Work to be completed - Can you find the lines of the listing that include "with" and copy every one?

Raw data -
>>
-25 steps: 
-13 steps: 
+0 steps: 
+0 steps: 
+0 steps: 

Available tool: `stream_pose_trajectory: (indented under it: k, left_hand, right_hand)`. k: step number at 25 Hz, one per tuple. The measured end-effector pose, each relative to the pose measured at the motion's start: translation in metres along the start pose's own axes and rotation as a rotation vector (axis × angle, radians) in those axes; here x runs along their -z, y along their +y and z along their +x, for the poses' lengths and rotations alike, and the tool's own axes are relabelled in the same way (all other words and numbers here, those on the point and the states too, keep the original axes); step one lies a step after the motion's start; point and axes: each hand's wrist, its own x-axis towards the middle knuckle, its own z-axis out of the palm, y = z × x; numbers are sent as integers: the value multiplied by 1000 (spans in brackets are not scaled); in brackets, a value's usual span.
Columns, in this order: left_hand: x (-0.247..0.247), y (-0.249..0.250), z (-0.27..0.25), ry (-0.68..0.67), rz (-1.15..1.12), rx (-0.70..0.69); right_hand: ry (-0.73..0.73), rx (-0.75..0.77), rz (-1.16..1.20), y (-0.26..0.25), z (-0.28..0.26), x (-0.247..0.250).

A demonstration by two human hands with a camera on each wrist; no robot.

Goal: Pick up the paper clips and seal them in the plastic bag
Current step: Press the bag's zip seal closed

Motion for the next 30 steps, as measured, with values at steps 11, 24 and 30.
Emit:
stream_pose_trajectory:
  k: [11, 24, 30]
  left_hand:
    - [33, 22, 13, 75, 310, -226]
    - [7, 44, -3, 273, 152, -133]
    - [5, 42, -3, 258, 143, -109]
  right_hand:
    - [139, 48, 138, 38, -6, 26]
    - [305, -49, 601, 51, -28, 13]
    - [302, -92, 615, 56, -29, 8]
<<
Response area -
A demonstration by two human hands with a camera on each wrist; no robot.
Motion for the next 30 steps, as measured, with values at steps 11, 24 and 30.

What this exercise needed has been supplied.